Closed matsen closed 6 years ago

matsen commented 7 years ago

With https://github.com/matsengrp/ecgtheow/commit/542edad138bc7b417ae12597bf248b41d4c2e682 the pull-ignored.sh script should pull in some older inferences from @lauranoges and company. We would like to compare our existing inferences using ecgtheow with these previous inferences. Laura can give details about these files.

My proposal is to make a FASTA diffing tool. It should be simple.

in both:
naive0 <-> naive0
one_sequence_name <-> another_sequence_name

in filename1:
a_seq
another_seq

in filename2:
b_seq

if you want to get fancy you could come up with some serialization format.

Another fancy option would be to integrate this into the ecgtheow graph display, in which a specified set of sequences (with the same naive and seed sequences) were added to the graph as needed, and highlighted with special symbology (such as being boxes rather than circles. But that seems like a reasonable second step given the results of the first.

lauradoepker commented 7 years ago

@matsen do you mean that we're comparing the old clusters that were used for Lauren's project to the new clusters that are deployed now (with better pruning etc)? I got lost when you mentioned "old inferences."

matsen commented 7 years ago

Well, we are doing more than just comparing the clusters-- it takes the whole slew of tools, including tree building, to get the ancestral sequences. So I called them "old inferences".

Not just the ones that are deployed now, but also the ones that we will be developing through this project.

dunleavy005 commented 7 years ago

A little confused here, there don't seem to be sequence names in the file, only sequences (and counts?). This diff printout:

in both:
naive0 <-> naive0
one_sequence_name <-> another_sequence_name

in filename1:
a_seq
another_seq

in filename2:
b_seq

Am I comparing sequence names across 2 files that have equivalent seqs? (like one_sequence_name <-> another_sequence_name) Am I printing out seqs that are unique to each file too? or just names?

dunleavy005 commented 7 years ago

I may have inadvertently answered my own question: I've been wanting to compare the counts of intermediate sequences when I only use non-stop codon sequences vs. include all.

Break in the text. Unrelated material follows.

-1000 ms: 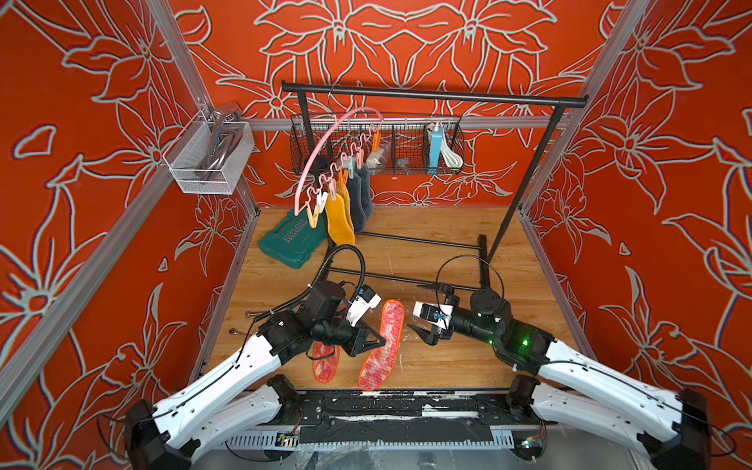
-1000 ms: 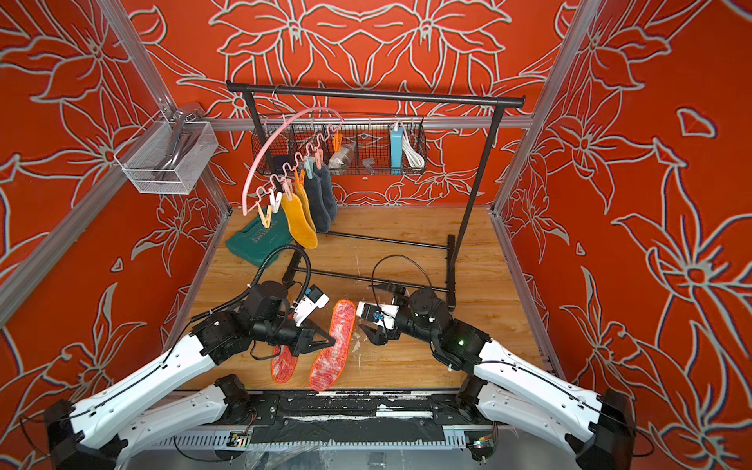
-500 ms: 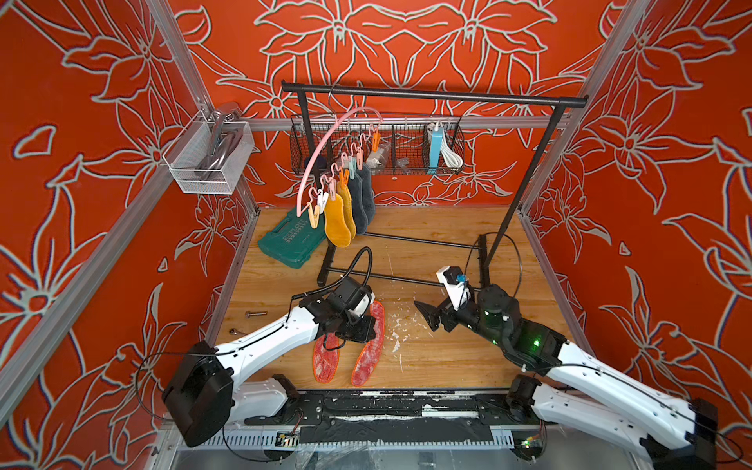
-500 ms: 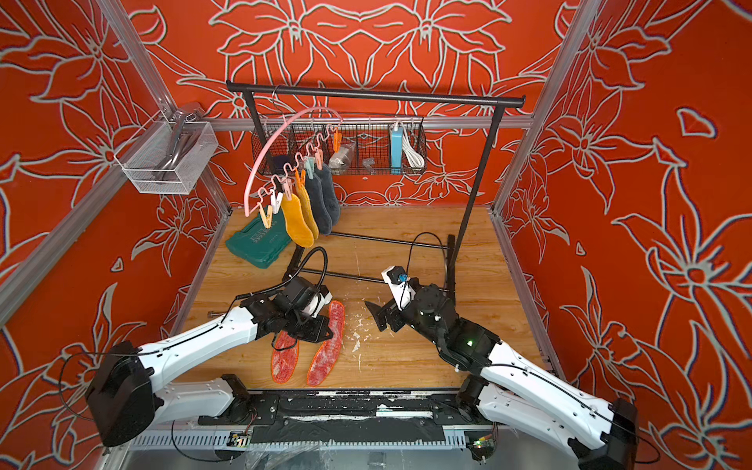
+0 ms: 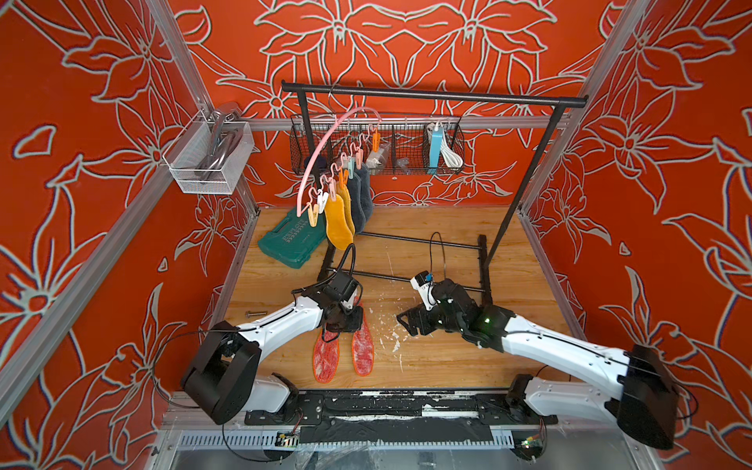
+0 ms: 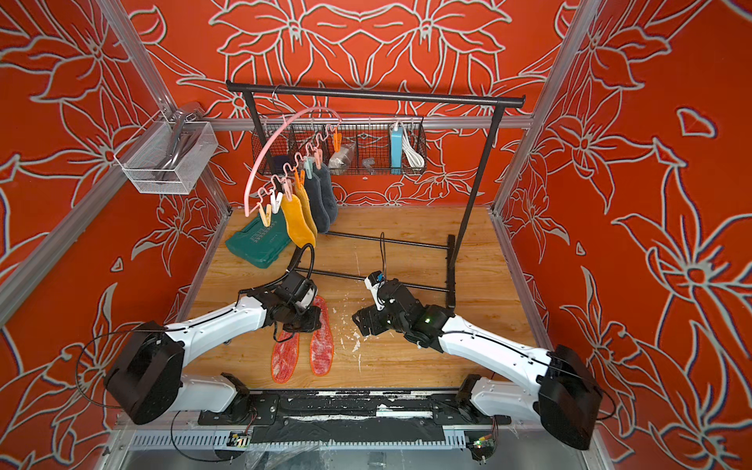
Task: Take the shoe insoles off the hanger
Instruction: Place the insole at the center of the board, then adjust the insole at the center of the board.
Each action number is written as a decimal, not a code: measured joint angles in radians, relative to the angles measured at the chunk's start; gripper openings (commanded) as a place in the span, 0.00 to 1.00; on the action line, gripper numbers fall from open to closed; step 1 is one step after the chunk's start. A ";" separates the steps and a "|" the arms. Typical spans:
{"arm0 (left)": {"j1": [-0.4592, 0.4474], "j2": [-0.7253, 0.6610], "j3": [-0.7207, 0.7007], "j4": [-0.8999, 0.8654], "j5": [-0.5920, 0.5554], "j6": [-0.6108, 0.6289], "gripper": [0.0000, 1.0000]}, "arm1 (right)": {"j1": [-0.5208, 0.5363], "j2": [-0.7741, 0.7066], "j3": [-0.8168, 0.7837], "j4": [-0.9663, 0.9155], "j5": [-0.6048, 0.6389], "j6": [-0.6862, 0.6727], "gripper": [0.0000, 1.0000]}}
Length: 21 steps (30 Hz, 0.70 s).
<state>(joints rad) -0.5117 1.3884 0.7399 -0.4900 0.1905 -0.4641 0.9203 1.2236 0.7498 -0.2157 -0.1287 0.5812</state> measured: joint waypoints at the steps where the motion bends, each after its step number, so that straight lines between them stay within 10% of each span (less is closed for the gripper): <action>1: 0.000 0.009 0.000 -0.001 -0.014 0.007 0.34 | -0.001 0.027 0.010 -0.003 -0.012 0.014 0.72; 12: 0.000 0.056 0.062 -0.074 -0.107 0.048 0.46 | 0.002 0.255 0.095 0.000 -0.222 0.107 0.57; 21: 0.000 -0.349 0.035 -0.111 -0.234 -0.034 0.71 | 0.027 0.383 0.104 0.054 -0.300 0.122 0.56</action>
<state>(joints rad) -0.5121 1.0397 0.7746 -0.6006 -0.0433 -0.4984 0.9478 1.6070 0.8539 -0.1616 -0.4290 0.7033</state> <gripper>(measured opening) 0.669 0.562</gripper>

This FASTA diff'ing idea would work well if I'm understanding this as follows:

Both: inferred_4_6845 <--> inferred_2_8161 (in my runs, both of these had the same AA seq, and I can quickly see how the counts compare).

Is this what this issue is about?

P.S. it seems the old inferences ONLY have counts attached to them, in fact I don't even know how many posterior samples there were total, so it's hard to compare counts from old<--->new analyses, I guess we can do ranking comparisons and compare relative ranks.

lauradoepker commented 7 years ago

I'm lost here. I hope @matsen can field this one.

matsen commented 7 years ago

Right.

But if inferred_9_333 was only seen in the first file, then we would see

in filename1:
inferred_9_333

This is like the unix diff tool, but where differences are investigated only on the level of the sequences but not the names.

dunleavy005 commented 7 years ago

Example FASTA diff check:

dunleavy005@amrit-vbox:~/ecgtheow$ python/fasta_diff.py runs/normal/*.fasta runs/stop_codons/*.fasta --filter 50
FILE1 & FILE2:

inferred_2_8302 <---> inferred_4_6586
inferred_8_156 <---> inferred_5_4514
inferred_3_7584 <---> inferred_3_6701
inferred_7_159 <---> inferred_11_53
inferred_5_1835 <---> inferred_2_8161
inferred_10_96 <---> inferred_7_605
inferred_4_6845 <---> inferred_6_915

FILE1 ONLY:

inferred_12_52
inferred_6_223
inferred_11_72
inferred_9_144

FILE2 ONLY:

inferred_8_347
inferred_10_62
inferred_9_63
lauradoepker commented 7 years ago

I can't upload .fasta files to GitHub and I don't want to change them to .txts, so the following are on Slack: fastas for all the old inferences, used by Lauren to create and test antibodies. The "fixed bases" means that Zak manually altered some of the node bases to better match what we expected (to fix the funky back mutations that were cropping up).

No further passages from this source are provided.